I Am A Prisoner In Iran. Tomorrow’s Presidential Election Is A Sham

 

 

On May 19, Iran will hold a presidential “election.”

Iran, May 19, 2017— To put this in perspective, the first election in Iran was held after the Constitutional Revolution of 1906, and after the establishment of a constitutional monarchy. But with the exceptions of two short periods of national government under Dr. Mohammad Mossadeq in the early 1950s and the failed 1980 presidential election following the overthrow of the Shah, no Iranian election in more than a hundred years has been free or worthy of being taken seriously. Friday’s election is no different, with candidates handpicked by the Supreme Leader and his cronies in a bit of cruel theater masquerading as choice.

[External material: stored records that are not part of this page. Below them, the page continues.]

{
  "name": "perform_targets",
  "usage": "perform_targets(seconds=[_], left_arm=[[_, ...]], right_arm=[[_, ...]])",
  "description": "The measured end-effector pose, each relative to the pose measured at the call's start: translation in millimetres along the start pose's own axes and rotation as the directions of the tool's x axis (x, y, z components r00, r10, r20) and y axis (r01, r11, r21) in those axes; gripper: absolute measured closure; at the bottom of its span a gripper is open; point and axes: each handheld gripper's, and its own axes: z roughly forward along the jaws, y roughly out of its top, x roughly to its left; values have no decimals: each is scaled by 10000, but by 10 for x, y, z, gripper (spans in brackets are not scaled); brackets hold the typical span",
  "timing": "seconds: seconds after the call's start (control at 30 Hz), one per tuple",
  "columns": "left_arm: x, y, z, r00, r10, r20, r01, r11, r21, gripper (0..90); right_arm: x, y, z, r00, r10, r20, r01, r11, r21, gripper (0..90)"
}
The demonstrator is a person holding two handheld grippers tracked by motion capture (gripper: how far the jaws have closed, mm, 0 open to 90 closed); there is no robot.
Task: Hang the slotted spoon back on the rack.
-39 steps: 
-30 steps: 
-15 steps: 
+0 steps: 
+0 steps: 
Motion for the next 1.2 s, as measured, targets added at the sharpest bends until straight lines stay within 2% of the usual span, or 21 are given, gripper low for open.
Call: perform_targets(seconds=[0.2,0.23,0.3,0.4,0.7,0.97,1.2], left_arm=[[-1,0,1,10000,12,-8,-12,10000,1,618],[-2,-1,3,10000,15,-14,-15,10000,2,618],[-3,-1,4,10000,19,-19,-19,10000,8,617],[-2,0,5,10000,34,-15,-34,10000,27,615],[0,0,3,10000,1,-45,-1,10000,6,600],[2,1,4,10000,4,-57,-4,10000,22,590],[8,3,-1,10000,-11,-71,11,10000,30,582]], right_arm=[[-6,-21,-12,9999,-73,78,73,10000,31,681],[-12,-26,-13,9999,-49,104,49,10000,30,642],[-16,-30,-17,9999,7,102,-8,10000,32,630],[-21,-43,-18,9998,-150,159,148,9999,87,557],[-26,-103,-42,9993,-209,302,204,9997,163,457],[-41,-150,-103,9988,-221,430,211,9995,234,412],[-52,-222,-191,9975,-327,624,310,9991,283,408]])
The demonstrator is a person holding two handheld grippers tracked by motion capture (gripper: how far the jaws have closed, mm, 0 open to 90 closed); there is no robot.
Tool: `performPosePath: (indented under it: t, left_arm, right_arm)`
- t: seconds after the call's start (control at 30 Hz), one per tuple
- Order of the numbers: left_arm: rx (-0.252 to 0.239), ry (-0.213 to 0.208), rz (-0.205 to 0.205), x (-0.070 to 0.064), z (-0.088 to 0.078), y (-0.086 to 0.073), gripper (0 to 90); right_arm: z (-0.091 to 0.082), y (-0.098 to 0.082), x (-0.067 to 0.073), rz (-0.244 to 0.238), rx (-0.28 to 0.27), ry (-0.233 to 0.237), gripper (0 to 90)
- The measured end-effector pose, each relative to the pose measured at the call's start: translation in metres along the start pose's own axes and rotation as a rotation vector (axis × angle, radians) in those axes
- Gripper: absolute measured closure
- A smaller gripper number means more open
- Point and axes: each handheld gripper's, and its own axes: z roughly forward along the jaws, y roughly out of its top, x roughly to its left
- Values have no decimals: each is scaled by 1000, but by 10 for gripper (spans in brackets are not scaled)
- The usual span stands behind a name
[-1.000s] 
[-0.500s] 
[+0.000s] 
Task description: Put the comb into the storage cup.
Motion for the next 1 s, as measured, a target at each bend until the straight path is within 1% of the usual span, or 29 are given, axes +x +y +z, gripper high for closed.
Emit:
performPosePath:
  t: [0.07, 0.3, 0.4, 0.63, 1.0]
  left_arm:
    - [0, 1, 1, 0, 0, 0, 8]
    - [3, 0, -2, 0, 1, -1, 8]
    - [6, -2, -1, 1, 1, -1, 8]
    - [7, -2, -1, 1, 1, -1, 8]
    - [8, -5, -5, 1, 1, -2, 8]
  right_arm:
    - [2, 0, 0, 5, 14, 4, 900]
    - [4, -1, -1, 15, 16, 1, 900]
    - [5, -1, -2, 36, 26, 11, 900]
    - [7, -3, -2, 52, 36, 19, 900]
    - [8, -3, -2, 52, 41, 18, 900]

The election scenario is clear. The Guardian Council of velayat-e faqih (the system of absolute rule by the Supreme Leader) which is a combination of twelve individuals, six of whom are clerics who have been appointed, has qualified six individuals from scores of famous and infamous registrants. In this way, the people’s choice has already been made. Out of the 1,600 who registered as candidates and the six who have been approved to run, four have only theatrical roles. Everybody knows the two main players are the incumbent President Hassan Rouhani and Ebrahim Raisi, another mullah.

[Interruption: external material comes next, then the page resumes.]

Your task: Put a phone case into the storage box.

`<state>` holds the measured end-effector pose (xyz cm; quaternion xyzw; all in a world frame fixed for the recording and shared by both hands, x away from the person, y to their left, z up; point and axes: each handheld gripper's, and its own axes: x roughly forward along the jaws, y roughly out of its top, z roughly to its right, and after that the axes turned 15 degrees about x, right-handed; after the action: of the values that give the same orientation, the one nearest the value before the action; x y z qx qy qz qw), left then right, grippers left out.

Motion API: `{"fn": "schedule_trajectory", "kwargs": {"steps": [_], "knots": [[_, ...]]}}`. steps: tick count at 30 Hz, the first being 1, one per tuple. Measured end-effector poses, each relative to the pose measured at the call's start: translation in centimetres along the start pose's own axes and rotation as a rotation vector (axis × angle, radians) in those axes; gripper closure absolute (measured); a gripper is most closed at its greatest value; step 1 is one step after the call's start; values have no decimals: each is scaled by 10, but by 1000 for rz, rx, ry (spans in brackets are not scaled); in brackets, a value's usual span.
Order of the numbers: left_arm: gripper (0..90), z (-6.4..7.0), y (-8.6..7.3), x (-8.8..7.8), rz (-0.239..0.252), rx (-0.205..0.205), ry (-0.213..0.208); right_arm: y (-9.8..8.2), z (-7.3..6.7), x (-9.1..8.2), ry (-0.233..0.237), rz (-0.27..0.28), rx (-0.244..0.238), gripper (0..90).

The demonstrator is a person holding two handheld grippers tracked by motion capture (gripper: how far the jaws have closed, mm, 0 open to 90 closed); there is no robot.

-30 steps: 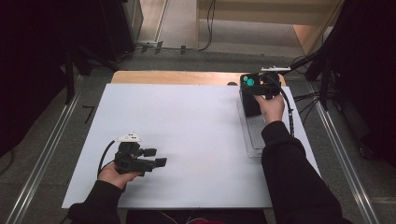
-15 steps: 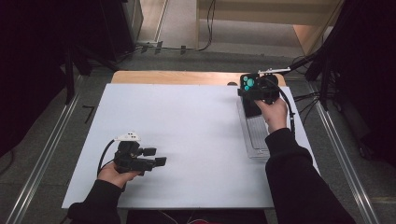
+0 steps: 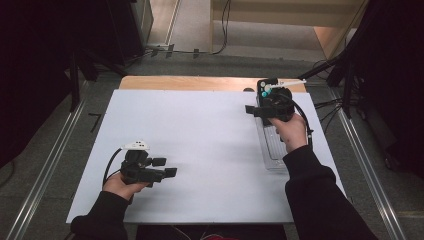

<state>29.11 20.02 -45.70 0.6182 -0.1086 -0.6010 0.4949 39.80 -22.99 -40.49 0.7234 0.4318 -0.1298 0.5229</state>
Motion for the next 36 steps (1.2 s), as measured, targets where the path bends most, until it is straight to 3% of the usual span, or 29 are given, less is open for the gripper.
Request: {"fn": "schedule_trajectory", "kwargs": {"steps": [11,13,16,36], "knots": [[304,-1,0,-5,5,1,0,-23,-14,-2,100,-73,-33,141],[304,-1,0,-5,7,1,1,-26,-16,-3,106,-73,-47,143],[304,-1,-1,-5,3,5,-1,-31,-19,-5,100,-73,-60,216],[304,-1,-1,-4,-5,27,-19,-69,-36,-12,172,-146,-140,218]]}}
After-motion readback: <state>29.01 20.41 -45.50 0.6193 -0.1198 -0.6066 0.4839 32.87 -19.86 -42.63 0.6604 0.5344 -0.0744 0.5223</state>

Thanks to the clerical rule, those like me who have tasted imprisonment and torture are not few, and whoever has been imprisoned is familiar with the game of doves and hawks of the interrogators. One interrogator comes with whips and cables to torture and threaten; the second comes with a cup of tea and soft words and advice. But both have one demand: the surrender of the prisoner and acceding to the interrogator’s demand.

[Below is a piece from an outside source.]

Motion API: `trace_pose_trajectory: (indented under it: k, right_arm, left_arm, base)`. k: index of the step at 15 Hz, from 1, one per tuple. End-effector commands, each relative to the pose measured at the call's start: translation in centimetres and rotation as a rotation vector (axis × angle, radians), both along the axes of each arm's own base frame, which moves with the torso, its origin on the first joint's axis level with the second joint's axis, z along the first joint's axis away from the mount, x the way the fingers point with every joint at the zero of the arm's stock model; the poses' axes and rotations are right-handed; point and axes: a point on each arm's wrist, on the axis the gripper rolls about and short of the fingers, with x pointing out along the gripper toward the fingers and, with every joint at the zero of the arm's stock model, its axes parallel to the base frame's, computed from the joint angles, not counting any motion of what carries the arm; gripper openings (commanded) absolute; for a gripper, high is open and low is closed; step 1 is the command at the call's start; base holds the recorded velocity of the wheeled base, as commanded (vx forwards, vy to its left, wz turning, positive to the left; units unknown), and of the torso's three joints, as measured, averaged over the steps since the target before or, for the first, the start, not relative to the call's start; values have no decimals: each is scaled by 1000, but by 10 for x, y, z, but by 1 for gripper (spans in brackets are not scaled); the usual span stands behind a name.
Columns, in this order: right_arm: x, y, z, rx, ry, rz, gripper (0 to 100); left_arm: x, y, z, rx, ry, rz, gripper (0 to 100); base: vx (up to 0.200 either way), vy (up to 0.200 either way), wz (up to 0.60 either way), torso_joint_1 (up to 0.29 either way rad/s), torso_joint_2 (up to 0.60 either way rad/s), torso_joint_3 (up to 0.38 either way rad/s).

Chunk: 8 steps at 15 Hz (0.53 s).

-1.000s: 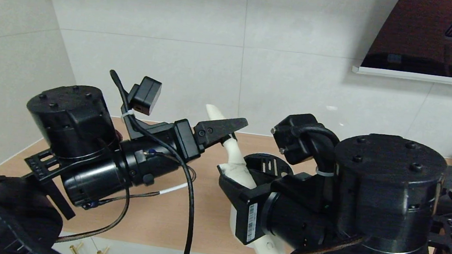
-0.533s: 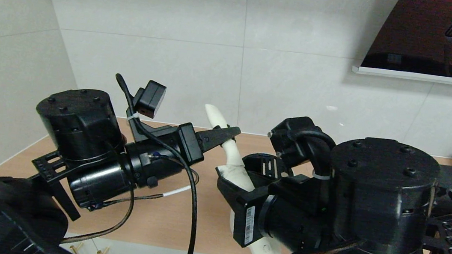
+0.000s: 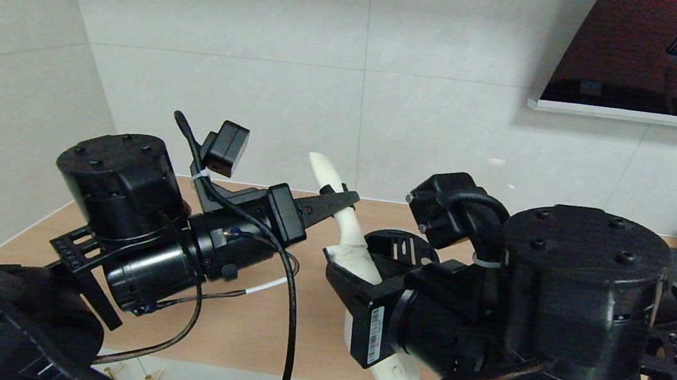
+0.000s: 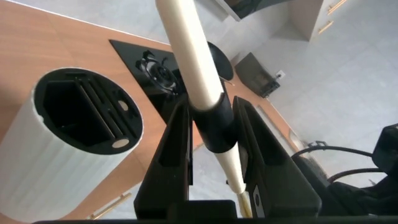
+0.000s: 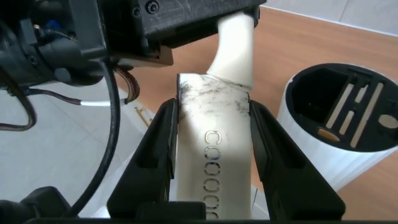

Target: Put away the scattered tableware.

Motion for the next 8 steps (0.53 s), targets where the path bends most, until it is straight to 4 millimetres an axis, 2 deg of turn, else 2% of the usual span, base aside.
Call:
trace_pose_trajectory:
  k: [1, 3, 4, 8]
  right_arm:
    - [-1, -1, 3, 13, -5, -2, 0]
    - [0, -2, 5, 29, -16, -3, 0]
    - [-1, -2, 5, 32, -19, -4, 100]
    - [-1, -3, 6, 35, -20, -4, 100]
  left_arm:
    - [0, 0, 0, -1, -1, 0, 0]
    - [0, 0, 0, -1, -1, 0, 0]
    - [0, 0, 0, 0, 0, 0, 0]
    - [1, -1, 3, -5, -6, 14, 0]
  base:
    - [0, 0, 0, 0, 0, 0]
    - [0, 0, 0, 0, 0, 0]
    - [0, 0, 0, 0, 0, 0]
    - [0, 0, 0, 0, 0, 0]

Think of Iran today as a huge prison replete with a good cop/bad cop scenario. Rouhani talks about dialogue, rationality and moderation, and appears with a smile in front of the camera and shakes the hands of his Western counterparts. But domestically, he declines to address harsh economic problems or reduce the number of people going to the gallows.
Raisi is the designated hardliner. He is notorious as one of the architects of the 1988 massacre in which human rights groups estimate more than 30,000 political prisoners, most of them activists of the Mujahedin-e Khalq (MEK), were killed in the span of a few months. They were massacred simply for maintaining their political convictions and despite the fact that many of them had already served their assigned prison terms.

This is the Iranian people’s “choice” on Friday. At the end of the day, the winner of the election is meaningless, beholden as they are to velayat-e faqih, which is as cruel and repressive as it has ever been.  Indeed, nothing will be achieved from the “vote” because real democracy has not appeared in the country.

This charade will continue as long as Iran is not on track to achieve the establishment of a democratic society. The world has been silent on this election, giving tacit consent to the notion that either democracy doesn’t matter in Iran, or worse: that a mere vote should satisfy our aspirations for freedom.

The Iranian people, therefore, have no other option than to look outside of the regime to develop a democratic society while struggling to regain lost freedoms. In my view, the first step toward this goal is boycotting the current election and condemning any participation in the political theater scheduled for May 19.

The United States should stand with the Iranian people and publicly dismiss Iran’s attempts to hide a dictatorship behind the veil of a fraudulent vote.

 

 
Arzhang Davoodi is an Iranian democracy activist, teacher, and author. He is currently in an Iranian prison serving a 15-year sentence that was handed down in 2005 after his criticism of human rights conditions. In 2012, he was charged with “enmity against God,” a political offense that can carry a death sentence.